Scale means reversing your thinking on the database
There are only a small number of sites in the world that require truly tremendous scale. Usually, this is referred to as “web scale”, and describes a site where the data is user-generated and highly dynamic. Among the first that come to mind are Facebook, Digg, MySpace and the like.
Once you get to that scale, the rules of building a site become counter-intuitive to what most of us know.
Most sites can treat the database as an abstraction layer. You plan the ideal, normalized model. You trust it to optimize performance and make sure that the data keeps its integrity.
Then you write ad-hoc queries against this model — some joins perhaps, subqueries sure, depending on your needs at the moment.
The truth is, for 99.99% of sites out there, this is the right solution. Abstraction layers exist to save time. Your programmer could spend 4 days on optimizing indexes, or she can spend those same 4 days building a great new feature. Put on your customer-facing business hat, and which do you choose?

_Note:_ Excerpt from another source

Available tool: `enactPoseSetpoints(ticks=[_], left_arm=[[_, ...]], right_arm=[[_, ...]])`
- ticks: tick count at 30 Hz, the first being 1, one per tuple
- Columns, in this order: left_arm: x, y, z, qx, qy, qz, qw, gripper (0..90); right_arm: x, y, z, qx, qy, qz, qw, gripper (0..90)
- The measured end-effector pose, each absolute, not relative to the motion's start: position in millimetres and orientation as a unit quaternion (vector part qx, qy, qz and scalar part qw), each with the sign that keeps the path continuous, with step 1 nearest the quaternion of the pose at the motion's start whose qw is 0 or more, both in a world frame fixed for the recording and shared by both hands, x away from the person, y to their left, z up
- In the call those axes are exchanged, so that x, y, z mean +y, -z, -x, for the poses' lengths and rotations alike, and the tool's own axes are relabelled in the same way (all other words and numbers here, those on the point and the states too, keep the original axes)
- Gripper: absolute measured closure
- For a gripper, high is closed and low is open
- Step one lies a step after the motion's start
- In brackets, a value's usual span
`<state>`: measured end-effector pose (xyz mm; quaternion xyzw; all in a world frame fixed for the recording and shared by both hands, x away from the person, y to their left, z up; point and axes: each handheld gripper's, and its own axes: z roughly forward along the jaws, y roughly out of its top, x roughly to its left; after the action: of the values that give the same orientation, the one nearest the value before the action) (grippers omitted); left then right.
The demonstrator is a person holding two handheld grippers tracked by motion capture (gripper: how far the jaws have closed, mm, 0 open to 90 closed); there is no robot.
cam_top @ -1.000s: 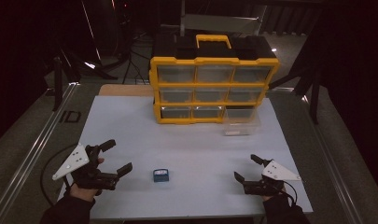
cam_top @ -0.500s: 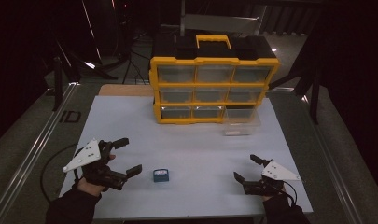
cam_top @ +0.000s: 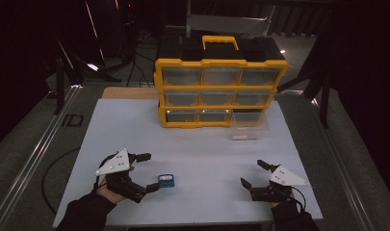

But at a Digg level, there is no traditional database that can keep up with their traffic. For you and me, performing a few joins and aggregates against a couple of 5000-record tables is no biggie, as long as we don’t need to do it more that a few times a minute. For Digg, it’s 10,000,000-record tables, several times per second.
So they throw out what you and I know. Their assumption becomes: calculate nothing on the fly — no joins, no aggregates. No new information. Instead, dumb down the database so that it is truly just a data bucket with a massive spigot.
This means that any calculation is done at write-time instead of read-time. Throw out the idea that your database reflects a model, which you can manipulate ad-hoc. Rather, you calculate what you need, write it once, and serve it up unfettered, a million times.